Tuesday, June 30, 2009

Earth2100 -- A Pre Mortem



I've always regarded plausible disaster scenarios with the same blank check that the rubber-necking commuter cashes in at a roadside accordion pile-on.Whether I stared blankly into the infected futures in the fire bursts from 'The War Game' or the stillbirth of the bitten umbilical chord in 'Threads' I've never been able to look away from a fathomable end game on earth.

And while nuclear annihilation was the rockiest slope down the certain doom gateway environmental disasters lulled me into a catatonic fascination in our future blind dates with the destiny we have coming to us. (Gee, that sounds more like Pat Robertson indicting a very different form of denial of service).

Earlier this month ABC News aired Earth2100. The producers played the apocalypse slow dance card, casting climate change in the starring role of why this new century could well prove to be the last one for civilization -- both as we know it and as we would come to accept it as). Most of the push back was that it was too negative to set a plausible series of events in motion. The scenario caved under the weight of too many improbabilities. Staggering to another June 2009 station break didn't help the credulity factor. Whatever happened to a commercial-free peak at unsustainable enterprises?

What spooked me the most was how unspectacular the unraveling was -- no special effects and shock factor inventions like suicidal pacts among rapture-starving fundamentalists or power-mad puppeteers that ready, launch, aim. Most of the drumbeats were ominous for their present day familiarity: pandemics, border riots, coastal flooding, acute water shortages, and endless gas lines? Not exactly "out there" prognostications when conjuring up what an accumulation of earthly debts will do to the worldly aspirations of an overgrown human population.

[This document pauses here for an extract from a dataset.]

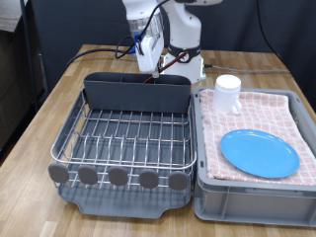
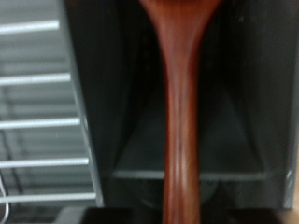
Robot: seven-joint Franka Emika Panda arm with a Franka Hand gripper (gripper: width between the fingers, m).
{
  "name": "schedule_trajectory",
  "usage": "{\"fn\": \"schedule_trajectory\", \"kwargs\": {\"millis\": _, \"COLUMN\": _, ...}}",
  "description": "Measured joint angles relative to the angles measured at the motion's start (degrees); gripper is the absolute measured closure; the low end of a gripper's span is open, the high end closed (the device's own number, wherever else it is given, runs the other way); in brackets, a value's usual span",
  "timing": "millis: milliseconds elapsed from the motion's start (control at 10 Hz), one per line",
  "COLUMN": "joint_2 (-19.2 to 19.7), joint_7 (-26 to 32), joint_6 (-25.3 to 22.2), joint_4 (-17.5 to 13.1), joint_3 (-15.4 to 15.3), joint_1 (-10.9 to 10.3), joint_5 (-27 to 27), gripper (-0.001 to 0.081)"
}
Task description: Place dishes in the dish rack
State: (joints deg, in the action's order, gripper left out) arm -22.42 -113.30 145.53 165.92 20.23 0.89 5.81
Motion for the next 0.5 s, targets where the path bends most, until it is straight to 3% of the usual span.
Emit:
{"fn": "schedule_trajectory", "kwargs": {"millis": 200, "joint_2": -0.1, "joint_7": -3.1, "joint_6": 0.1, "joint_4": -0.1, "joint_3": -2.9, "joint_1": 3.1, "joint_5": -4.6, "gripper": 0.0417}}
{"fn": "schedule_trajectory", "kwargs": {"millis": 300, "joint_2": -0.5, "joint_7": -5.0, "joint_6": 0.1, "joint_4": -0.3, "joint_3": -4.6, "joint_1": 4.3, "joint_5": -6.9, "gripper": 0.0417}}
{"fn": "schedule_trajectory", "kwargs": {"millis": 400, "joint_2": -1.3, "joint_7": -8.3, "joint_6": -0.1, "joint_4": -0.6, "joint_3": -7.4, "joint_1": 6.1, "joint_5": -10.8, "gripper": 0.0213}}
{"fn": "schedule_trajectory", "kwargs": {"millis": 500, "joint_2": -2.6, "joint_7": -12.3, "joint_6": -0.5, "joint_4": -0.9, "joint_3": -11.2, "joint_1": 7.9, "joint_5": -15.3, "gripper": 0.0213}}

The most novel accessories to heeded warnings include a splash of bio-engineering to re-crown the soggy ice caps and a fortress of ocean-borne levies to guard New York City against the tidal stampede of runaway sea levels. The machinery jams much like the history we're doomed to repeat from Katrina (FEMA trailers a distant reminder of how good we had it when the century was young). The flooding sea produces the perfect cocktail storm, unleashing the plague to end all body counts. The grid fizzles. Frequencies die. There's no social future left to shape or future to imagine.

For me the most poignant aspect to this was the broadcast date of June 2 -- the birth date of Lucy whose biography spans the final century ahead. She is the tribal elder of 2100 and has a proud personal history that scales her grief to an epic and collapsible dimension that transcends any boundaries still standing. It is also the birth date of my late grandfather Robert Pollan who was born on June 2, 1906. I'm grateful there is something of Popa I still have the opportunity to teach and it's a lesson that can never be over taught and runs the constant risk of being undervalued:

* Treat people as their own person where they make the difference (not their breeding, gonads, hair size, or facial markings).

* Avoid at all cost the exclamatory stain of "you, your, them, or those ... people."

* Use the pattern-matching attributes of grouping humans as a way to show others how they stand out in ways that will help their communities.

These are values that endure any worst case scenario or the perverse fascination with their invention.